During her thirty-minute trial on December 5, Rosa Parks pleaded not guilty to charges of disorderly conduct and violation of a local law. Fred Gray defended her. She was found guilty and fined $10, plus $4 in court costs. Gray immediately appealed the conviction. But by then the protest had begun.

Now, the concept of a citywide boycott has been seriously discussed for the first time. In 1953, a two-week boycott of city buses in Baton Rouge, Louisiana led to a compromise that made middle seats on buses first come, first served. “Unfortunately,” Gray recalled, “there were black leaders in Montgomery, including black ministers, who felt that before we filed a lawsuit to desegregate the buses, we should try to get the city to accept something less than that. Personally, I had no problem with that because I was sure the city was not going to be willing to make any deal. The city’s attitude seemed to be, if you give them a seat, they will take the whole bus.

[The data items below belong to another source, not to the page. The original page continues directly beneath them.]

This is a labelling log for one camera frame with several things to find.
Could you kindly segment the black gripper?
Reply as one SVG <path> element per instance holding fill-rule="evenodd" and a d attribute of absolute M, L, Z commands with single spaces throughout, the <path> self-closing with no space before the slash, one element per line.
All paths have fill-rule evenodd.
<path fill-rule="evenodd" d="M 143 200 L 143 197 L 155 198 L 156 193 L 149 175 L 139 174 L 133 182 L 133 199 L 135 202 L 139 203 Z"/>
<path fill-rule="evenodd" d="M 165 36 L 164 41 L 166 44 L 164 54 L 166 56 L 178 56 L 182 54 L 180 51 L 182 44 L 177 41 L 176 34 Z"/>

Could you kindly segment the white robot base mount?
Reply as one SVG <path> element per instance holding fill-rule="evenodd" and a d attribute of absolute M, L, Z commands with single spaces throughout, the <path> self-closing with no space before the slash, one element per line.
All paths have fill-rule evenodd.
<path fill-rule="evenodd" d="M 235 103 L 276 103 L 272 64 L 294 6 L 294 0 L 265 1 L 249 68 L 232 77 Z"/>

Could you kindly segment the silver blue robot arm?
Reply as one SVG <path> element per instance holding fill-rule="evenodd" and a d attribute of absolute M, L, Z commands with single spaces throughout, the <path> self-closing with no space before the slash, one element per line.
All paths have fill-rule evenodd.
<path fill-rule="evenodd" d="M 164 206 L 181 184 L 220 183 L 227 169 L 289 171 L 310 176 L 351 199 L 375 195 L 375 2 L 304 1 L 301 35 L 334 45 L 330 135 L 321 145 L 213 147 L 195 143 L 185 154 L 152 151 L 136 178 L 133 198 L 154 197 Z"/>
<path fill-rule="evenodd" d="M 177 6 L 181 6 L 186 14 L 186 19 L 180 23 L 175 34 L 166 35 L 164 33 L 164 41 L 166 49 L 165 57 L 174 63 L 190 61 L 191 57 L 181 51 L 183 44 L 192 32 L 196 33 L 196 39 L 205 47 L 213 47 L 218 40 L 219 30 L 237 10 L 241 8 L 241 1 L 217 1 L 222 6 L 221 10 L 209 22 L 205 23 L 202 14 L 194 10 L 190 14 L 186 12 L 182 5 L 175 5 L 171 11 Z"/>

Montgomery’s black community comprised only a small portion of the electorate – less than 8% of the city’s 40,000 black residents were registered to vote – and yet, in recent elections, those black votes proved key. of victory. Politicians needed those votes, so at least they had to act like they were listening. In 1954, Professor Jo Ann Robinson, president of Montgomery’s Women’s Political Council, a militant organization for black women, sent a letter to Mayor William Gayle, noting that “three quarters of the passengers on this public transport are black. If the niggers didn’t frequent them, they couldn’t function. She asked for various changes to the existing regulations. These included the right for blacks to be seated back to front on a first-come, first-seat basis and that “blacks should not be invited or forced to pay the fare up front and go at the back of the bus to enter”.

City officials agreed to other demands such as stopping buses on every block in the black section of town, as they did in white sections, rather than every other block. of houses. Officials also agreed to investigate allegations that some drivers were abusive. But the seats remained the insoluble problem. Generally, the front seats were reserved for whites, blacks sat in the back, but the sixteen middle seats had no permanent designation. Drivers were empowered to determine who would sit where, with the understanding that white people would always have priority. Each driver operated his bus essentially as a fiefdom; he could order seated black passengers to give up their seats to whites, and if they refused, they were subject to arrest.